On peut se demander si Yannick Nézet-Séguin sait bien ce qu'il dit lors de ses préambules qui ouvrent les concerts. Cette fois, il nous a tout bonnement affirmé que le style de Brahms et celui de Strauss partagent d'intimes et profondes parentés. J'attends que quelqu'un me convainque. Néanmoins la musique commence.

Où ce qui en tient lieu, malheureusement. Des Quatre derniers lieder, de Strauss, on a entendu une version ralentie à l'extrême. Si ce n'était que question de tempo, cela pourrait aller, car Agathe Martel a tout un souffle, mais surtout, il y allait de l'intention. Chaque mot est ciselé, chaque accord presque isolé. Le sens de la ligne et du vers se perdent dans la théâtralisation du mot (et Strauss avait un goût littéraire très sûr). Alors, tout sonne pareil, donc mortel.

Quant au Requiem allemand, de Brahms, aucun des participants n'est au niveau de ce que chef-d'oeuvre absolu exige.
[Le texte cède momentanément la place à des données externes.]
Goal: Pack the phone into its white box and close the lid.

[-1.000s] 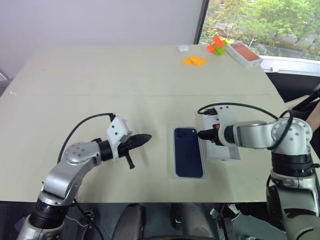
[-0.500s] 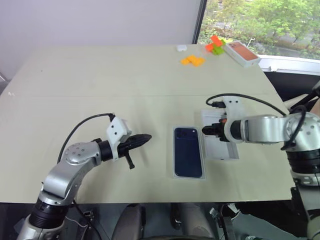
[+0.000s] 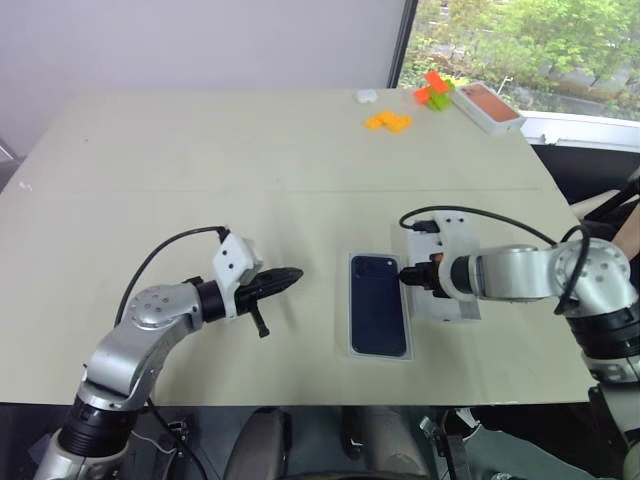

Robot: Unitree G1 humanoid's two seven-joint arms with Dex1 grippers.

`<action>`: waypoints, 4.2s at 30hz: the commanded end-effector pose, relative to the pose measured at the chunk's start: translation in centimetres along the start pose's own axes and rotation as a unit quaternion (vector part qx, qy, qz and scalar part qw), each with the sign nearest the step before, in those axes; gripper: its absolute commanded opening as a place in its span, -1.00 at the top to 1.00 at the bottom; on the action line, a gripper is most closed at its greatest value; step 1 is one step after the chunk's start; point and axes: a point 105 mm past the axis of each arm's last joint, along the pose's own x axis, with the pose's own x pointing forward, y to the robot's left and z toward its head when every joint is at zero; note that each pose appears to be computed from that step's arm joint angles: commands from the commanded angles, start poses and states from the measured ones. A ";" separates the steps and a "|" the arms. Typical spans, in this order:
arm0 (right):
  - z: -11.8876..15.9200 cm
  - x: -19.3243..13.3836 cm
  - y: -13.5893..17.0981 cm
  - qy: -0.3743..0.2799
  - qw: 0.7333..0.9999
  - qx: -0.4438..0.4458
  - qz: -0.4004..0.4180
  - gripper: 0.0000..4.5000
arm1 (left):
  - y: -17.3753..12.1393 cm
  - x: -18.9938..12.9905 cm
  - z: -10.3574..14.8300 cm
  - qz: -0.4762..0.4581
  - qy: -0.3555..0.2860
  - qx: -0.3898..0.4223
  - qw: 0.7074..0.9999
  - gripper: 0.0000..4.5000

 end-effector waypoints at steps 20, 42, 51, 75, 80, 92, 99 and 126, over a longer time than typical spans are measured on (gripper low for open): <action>2.2 -1.7 1.0 -0.051 0.998 -0.001 0.033 0.47 | -0.8 -1.0 0.9 -0.038 -0.009 -0.005 0.999 1.00; 1.2 -1.0 -0.2 -0.029 0.999 0.014 0.005 0.47 | -0.7 -1.0 0.9 -0.036 -0.009 -0.004 0.999 1.00; -0.4 -0.2 -0.6 0.001 1.000 0.013 -0.006 0.47 | -0.7 -1.0 0.9 -0.035 -0.009 -0.003 0.999 1.00; 8.2 -8.1 5.1 -0.270 0.918 0.116 0.265 0.99 | 4.6 -3.8 0.2 0.081 -0.005 -0.007 0.997 1.00; 7.2 -9.3 8.6 -0.285 0.848 0.179 0.410 0.99 | 5.5 -4.4 0.0 0.093 -0.002 -0.003 0.996 1.00; -0.9 -6.3 13.5 -0.156 0.828 0.247 0.479 0.99 | 5.3 -3.8 0.0 0.073 -0.006 -0.006 0.997 1.00; -2.4 -5.0 12.8 -0.129 0.836 0.273 0.459 0.99 | 4.6 -3.1 0.2 0.052 -0.006 -0.003 0.999 1.00; -1.7 -4.1 7.9 -0.138 0.876 0.208 0.411 -0.76 | -0.5 1.8 1.5 -0.058 -0.051 -0.022 0.997 1.00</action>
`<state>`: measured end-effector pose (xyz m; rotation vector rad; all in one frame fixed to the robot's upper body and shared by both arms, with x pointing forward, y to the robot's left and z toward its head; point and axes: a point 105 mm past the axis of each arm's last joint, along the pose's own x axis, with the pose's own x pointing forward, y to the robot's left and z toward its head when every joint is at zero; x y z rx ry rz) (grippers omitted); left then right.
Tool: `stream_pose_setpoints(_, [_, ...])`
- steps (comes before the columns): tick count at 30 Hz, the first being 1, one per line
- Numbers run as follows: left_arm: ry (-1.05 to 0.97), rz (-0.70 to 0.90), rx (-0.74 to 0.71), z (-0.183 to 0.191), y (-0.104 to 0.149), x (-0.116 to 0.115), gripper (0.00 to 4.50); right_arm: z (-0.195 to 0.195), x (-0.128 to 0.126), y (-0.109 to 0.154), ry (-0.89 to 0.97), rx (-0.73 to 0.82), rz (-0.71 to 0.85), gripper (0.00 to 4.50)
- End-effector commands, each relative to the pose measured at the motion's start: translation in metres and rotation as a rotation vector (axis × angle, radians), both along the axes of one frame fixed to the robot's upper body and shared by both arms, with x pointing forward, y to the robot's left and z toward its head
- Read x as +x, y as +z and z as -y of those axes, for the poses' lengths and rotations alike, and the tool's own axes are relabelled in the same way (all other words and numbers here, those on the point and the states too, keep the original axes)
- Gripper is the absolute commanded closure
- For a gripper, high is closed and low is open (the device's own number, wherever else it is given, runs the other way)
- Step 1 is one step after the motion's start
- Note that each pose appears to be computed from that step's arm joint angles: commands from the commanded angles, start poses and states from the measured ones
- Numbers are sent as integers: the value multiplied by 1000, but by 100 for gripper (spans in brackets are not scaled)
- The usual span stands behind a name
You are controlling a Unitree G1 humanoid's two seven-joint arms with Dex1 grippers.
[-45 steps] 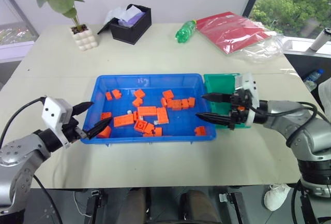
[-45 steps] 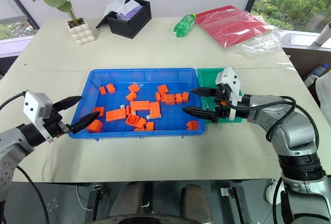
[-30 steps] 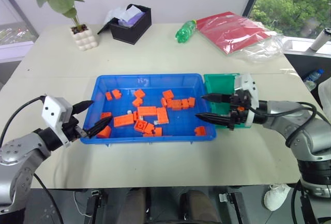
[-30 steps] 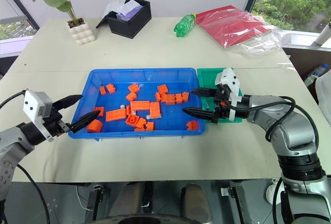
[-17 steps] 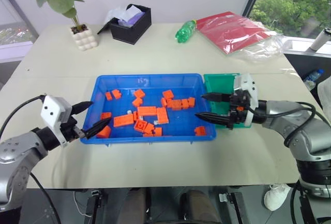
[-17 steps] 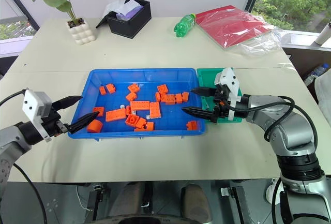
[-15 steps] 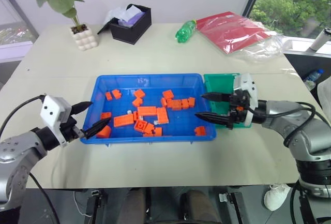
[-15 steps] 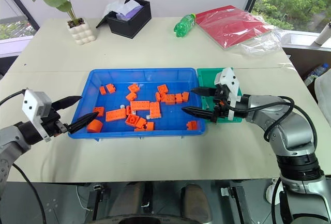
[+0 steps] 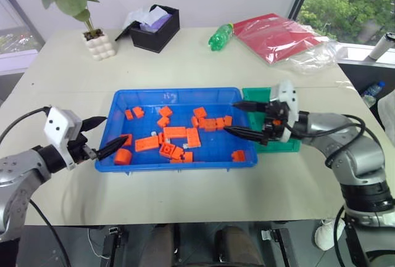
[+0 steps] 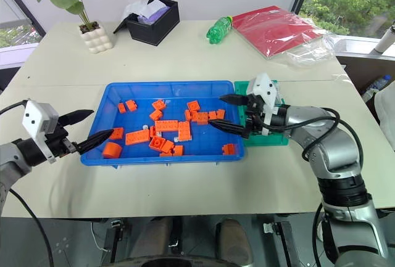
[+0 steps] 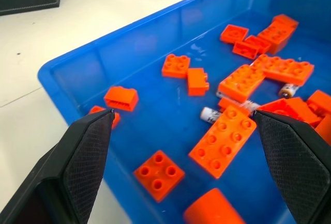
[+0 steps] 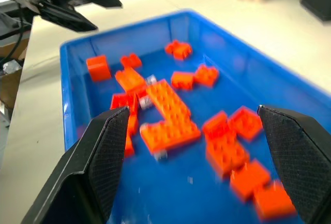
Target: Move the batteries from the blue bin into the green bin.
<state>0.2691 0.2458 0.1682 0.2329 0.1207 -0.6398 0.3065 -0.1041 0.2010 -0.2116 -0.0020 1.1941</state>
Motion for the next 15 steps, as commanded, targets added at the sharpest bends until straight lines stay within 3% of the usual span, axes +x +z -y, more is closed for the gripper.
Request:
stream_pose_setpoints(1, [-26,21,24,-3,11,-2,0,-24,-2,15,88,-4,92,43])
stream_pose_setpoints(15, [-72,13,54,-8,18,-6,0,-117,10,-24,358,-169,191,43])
On a entendu une sorte de lecture prudente, où le choeur faussait, où l'orchestre approximait bien des choses. Certes, la composition demeure belle, mais il y a une construction à interpréter là-dedans, un sens autre que celui de l'extérieur faux-semblant de profondeur émotive que les maniérismes du chef à la fin des mouvements amplifient à la limite de l'outrance.

Il y a aussi une tradition dans cette musique. Les moments brillants (comme le sommet de l'oeuvre: «Mort, où est ta victoire?») arrivent comme des cheveux sur la soupe tant rien ne nous y préparent. On reste pantois, sidéré par l'effet, sans en comprendre le pourquoi. L'efficacité gratifiante de l'instant où l'on se vautre presque n'amène pas forcément vers les hauteurs de la spiritualité intérieure universelle à laquelle on nous avait convié.

Ce Requiem est difficile; il faut bien le casser une première fois. C'est chose faite. Maintenant, il faut mûrir, raffiner, polir, tant la technique chorale (Dieu que cela détonnait et était imprécis) qu'instrumentale (l'OMGM s'est en effet déjà montré beaucoup plus subtil). Surtout, il faut que Nézet-Séguin se concentre plus sur la musique que sur son spectacle. Un bel enrobage procure certains avantages, mais il ne sait jamais se porter garant de la qualité du coeur qu'il protège.